** Opening RECORDS FOR THIS EXERCISE block **

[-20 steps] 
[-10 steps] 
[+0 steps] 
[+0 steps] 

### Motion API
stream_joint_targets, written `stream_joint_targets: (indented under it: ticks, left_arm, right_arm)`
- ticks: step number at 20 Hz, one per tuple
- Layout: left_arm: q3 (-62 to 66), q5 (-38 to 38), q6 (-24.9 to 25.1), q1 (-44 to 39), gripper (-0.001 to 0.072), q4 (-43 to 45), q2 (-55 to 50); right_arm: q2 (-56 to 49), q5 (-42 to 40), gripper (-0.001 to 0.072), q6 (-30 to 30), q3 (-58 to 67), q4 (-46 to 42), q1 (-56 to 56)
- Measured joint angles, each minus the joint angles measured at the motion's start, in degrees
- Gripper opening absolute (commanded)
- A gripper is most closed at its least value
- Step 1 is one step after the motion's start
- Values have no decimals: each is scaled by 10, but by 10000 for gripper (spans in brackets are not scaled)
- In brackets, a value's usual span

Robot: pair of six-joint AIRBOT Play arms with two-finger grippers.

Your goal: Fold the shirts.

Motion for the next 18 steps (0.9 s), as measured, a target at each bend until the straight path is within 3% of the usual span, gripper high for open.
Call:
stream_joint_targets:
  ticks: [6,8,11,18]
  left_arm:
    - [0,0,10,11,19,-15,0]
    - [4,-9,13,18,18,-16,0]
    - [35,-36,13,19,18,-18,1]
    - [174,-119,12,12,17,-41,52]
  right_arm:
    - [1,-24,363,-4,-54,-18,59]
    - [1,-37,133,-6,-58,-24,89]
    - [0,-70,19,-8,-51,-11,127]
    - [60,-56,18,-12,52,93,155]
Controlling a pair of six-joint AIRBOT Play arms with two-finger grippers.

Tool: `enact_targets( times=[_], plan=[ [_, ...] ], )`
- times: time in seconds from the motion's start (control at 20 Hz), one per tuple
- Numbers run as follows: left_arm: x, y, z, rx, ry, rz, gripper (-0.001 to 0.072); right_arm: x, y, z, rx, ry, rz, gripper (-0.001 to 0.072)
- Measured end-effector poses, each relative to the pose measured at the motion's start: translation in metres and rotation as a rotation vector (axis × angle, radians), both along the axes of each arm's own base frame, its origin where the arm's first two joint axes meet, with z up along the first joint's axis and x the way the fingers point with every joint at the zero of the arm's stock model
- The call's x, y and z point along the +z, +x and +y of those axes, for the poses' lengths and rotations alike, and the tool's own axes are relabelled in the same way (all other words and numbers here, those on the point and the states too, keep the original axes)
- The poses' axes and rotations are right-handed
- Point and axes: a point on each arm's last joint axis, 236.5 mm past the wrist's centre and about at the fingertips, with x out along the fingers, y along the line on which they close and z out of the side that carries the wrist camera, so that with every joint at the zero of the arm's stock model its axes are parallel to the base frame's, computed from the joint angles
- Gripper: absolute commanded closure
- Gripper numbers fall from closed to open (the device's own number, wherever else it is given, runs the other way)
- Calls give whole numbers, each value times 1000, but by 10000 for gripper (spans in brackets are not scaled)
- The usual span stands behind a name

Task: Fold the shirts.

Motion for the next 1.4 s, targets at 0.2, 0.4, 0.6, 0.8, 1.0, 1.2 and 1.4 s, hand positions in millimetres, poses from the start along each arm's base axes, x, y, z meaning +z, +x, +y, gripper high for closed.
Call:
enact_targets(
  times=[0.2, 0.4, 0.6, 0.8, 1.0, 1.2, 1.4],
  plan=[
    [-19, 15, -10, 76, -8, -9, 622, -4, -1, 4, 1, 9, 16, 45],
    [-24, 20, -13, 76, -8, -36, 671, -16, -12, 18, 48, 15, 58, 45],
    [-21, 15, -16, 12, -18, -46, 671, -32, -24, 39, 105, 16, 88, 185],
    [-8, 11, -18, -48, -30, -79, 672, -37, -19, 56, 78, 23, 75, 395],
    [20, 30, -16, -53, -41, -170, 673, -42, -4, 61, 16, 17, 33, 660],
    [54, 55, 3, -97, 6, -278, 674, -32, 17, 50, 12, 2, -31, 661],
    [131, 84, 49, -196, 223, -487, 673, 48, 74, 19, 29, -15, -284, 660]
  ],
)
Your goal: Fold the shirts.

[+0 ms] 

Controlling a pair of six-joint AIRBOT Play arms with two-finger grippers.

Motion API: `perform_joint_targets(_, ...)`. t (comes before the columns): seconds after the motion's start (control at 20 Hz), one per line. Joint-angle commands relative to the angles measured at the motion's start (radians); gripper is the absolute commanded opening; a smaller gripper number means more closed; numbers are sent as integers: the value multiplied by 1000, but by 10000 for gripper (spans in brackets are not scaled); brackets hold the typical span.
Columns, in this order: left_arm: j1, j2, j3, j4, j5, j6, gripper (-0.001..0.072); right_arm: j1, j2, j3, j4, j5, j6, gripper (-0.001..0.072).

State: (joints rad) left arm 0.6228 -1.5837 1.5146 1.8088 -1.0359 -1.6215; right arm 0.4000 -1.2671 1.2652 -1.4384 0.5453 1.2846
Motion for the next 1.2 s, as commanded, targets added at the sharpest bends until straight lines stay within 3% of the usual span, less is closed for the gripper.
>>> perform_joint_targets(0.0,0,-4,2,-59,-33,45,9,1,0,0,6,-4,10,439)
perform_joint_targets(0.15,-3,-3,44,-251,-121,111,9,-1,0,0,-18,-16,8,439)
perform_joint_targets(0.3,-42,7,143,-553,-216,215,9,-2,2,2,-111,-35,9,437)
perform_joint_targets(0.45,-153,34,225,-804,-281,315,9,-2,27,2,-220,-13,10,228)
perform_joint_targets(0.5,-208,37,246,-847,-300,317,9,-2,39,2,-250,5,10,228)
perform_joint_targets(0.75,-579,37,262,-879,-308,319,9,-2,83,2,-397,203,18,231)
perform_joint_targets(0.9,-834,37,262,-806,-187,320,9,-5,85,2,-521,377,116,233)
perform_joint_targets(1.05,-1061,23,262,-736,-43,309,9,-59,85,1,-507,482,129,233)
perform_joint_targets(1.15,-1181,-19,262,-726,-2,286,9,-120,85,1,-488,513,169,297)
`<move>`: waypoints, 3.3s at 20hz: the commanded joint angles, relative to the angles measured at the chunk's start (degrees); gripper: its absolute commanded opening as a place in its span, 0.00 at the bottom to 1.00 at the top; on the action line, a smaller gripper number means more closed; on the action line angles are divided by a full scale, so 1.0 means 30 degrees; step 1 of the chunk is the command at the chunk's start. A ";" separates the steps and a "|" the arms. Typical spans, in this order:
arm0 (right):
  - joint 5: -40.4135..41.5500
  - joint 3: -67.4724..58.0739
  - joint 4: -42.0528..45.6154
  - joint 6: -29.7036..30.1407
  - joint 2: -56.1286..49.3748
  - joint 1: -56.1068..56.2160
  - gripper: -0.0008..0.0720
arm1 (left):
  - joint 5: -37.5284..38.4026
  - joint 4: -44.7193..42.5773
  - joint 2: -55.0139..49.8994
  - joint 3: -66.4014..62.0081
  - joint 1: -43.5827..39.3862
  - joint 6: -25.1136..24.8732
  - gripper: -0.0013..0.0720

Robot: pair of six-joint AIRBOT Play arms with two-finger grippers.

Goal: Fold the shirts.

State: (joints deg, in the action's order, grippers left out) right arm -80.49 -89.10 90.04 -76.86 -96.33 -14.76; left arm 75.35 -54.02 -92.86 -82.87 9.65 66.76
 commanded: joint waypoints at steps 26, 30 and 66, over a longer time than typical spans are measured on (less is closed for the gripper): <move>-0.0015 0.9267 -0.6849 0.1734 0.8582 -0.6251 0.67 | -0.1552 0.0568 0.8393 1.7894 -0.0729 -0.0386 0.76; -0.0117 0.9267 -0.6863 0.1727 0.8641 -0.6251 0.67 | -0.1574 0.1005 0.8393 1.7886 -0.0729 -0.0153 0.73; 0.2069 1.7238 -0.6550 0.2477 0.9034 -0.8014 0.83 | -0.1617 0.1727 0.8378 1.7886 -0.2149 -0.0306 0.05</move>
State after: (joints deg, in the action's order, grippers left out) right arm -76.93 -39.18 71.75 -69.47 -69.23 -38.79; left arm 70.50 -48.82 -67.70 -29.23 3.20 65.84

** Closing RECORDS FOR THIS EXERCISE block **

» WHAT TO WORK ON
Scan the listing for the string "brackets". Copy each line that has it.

» OUTPUT FOR THIS EXERCISE
- Values have no decimals: each is scaled by 10, but by 10000 for gripper (spans in brackets are not scaled)
- In brackets, a value's usual span
- Calls give whole numbers, each value times 1000, but by 10000 for gripper (spans in brackets are not scaled)
Motion API: `perform_joint_targets(_, ...)`. t (comes before the columns): seconds after the motion's start (control at 20 Hz), one per line. Joint-angle commands relative to the angles measured at the motion's start (radians); gripper is the absolute commanded opening; a smaller gripper number means more closed; numbers are sent as integers: the value multiplied by 1000, but by 10000 for gripper (spans in brackets are not scaled); brackets hold the typical span.

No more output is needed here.